La oportunidad de la incertidumbre

Anna Aisa. Gerente de la Asociación Catalana de Empresas de Seguridad. ACAES

Al inicio de 2021 seguimos lidiando con esta pandemia que nos ha sumergido en una época de incertidumbre, de soledad, de precariedad, de jornadas interminables, de pérdidas, de tristeza y de ansiedad, pero también de oportunidad, de nuevas posibilidades, de transformación digital, de nuevos nichos de mercado, de nuevos métodos de venta y, en definitiva, de nuevas perspectivas. Todos los cambios habidos, no se han producido de la manera más correcta o idónea, pero la necesidad y la situación de urgencia han comportado que, en muchos casos, se implementaran, aunque de forma precipitada, permitiendo posteriormente su evolución, desarrollo, maduración y correcta implementación.

2021
Anna Aisa. Gerente de la Asociación Catalana de Empresas de Seguridad. ACAES

Las empresas de Seguridad Privada vieron desde el inicio que se abrían diferentes puertas para ofrecer los servicios que sus clientes precisaban en cada momento. De este modo, se instalaron sistemas para la prevención y detección del Covid-19, tales como toma de temperatura, control de aforos, control de colas, renovación de aire, desinfección de instalaciones, etc, y se sigue apostando e invirtiendo en el desarrollo de nuevos sistemas y productos de prevención.

Por nuestra parte, las asociaciones aportamos nuestro granito de arena, organizando jornadas formativas sobre dichas nuevas soluciones, sus características y sus posibilidades, e incluso en el caso de ACAES, concertamos un acuerdo con PIMEC para ofrecer estas soluciones a sus asociados. El cambio de rutinas, cambio en los métodos de trabajo, el cierre de determinadas instalaciones y establecimientos, los confinamientos y las medidas restrictivas adoptadas por las autoridades sanitarias, evidentemente han conllevado un cambio en los riesgos de las instalaciones y en las amenazas, que también ha sido analizado por el sector de la Seguridad Privada, ofreciendo, en cada caso, las soluciones correspondientes a cada riesgo concreto según el cliente a proteger.

Paralelamente, desde las asociaciones, intensificamos nuestras reuniones institucionales para conseguir que el personal de Seguridad Privada pudiera asumir algunas de las funciones que el control y prevención de la pandemia exigía. De este modo, no ha habido problema alguno para que la toma de la temperatura por parte de los vigilantes de seguridad, tuviera respaldo jurídico en el artículo 32 de la Ley de Seguridad Privada; ni tampoco ha habido inconveniente en que los vigilantes prestaran servicio en espacio público garantizando el cumplimiento de las medidas impuestas por la autoridad pública competente.

En la misma sintonía, los servicios de Seguridad Privada han sido considerados por el Procicat, como servicio esencial, no viéndose limitados por las restricciones de movilidad que se han ido acordando durante este año.
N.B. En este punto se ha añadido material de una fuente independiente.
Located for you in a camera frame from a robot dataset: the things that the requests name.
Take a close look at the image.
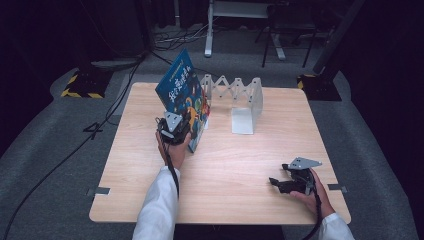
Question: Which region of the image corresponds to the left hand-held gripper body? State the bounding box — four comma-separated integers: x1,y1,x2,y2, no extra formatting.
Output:
156,110,186,146

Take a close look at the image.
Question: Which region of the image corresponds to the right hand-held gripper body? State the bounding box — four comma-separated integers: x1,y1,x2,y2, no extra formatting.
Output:
288,156,323,195

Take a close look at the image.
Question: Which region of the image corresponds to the blue cartoon picture book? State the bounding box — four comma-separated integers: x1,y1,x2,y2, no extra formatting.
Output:
155,48,212,154

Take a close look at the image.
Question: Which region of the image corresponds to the translucent expandable book rack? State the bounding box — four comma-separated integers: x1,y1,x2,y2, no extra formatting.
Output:
199,73,265,136

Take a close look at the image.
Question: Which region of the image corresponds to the person's left hand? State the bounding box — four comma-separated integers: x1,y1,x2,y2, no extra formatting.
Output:
155,132,193,171

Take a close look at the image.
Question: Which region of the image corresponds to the person's right hand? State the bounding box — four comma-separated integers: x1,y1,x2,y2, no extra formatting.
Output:
289,168,336,220

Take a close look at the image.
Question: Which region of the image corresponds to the grey tape strip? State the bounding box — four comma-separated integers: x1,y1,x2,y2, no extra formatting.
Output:
327,183,348,194
87,186,111,197

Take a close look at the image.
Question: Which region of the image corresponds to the grey stand base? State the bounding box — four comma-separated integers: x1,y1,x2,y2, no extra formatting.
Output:
90,57,143,70

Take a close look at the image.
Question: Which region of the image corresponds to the dark grey slanted metal beam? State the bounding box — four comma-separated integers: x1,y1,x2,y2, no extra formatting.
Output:
311,0,366,75

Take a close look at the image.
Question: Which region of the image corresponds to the black metal chair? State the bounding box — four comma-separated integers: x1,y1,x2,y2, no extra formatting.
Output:
254,2,318,69

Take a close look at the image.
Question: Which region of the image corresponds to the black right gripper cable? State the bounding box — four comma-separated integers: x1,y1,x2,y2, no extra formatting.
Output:
301,186,324,240

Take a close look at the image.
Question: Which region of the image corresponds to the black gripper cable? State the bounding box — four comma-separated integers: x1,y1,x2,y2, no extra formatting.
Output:
162,139,181,198
301,186,324,240

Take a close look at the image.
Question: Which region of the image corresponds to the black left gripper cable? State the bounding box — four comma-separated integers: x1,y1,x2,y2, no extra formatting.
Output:
162,139,181,198

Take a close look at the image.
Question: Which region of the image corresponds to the black yellow striped base plate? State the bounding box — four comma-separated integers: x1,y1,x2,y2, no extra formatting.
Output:
60,69,113,100
297,73,343,102

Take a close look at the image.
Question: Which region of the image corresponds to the bundle of floor cables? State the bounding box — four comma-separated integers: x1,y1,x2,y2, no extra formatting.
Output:
153,21,210,52

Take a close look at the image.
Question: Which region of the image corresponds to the white desk frame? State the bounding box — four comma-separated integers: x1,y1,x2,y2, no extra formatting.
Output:
203,0,288,61

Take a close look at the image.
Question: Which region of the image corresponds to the long black floor cable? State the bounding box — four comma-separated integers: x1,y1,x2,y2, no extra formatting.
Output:
1,54,145,236
En esta gestión también debe destacarse el papel que han tenido los Servicios de Prevención de las empresas de seguridad, que adaptaron rápidamente los protocolos a la gravedad de la situación. Prueba de ello es que, siendo un sector que ha seguido prestando servicios, muchas veces en contacto directo con el ciudadano y con pacientes de Covid-19, los contagios han sido menores, gracias a que las empresas han sabido adaptarse con eficacia a las medidas preventivas correspondientes, facilitando los medios de protección adecuados.

En este punto también ACAES apostó por dichos medios y desde la asociación centralizamos la compra de material de protección, con la finalidad de que nuestras empresas asociadas pudieran acogerse a los beneficios de una compra centralizada, principalmente en los momentos más duros en los que escaseaba el material de protección que se requería.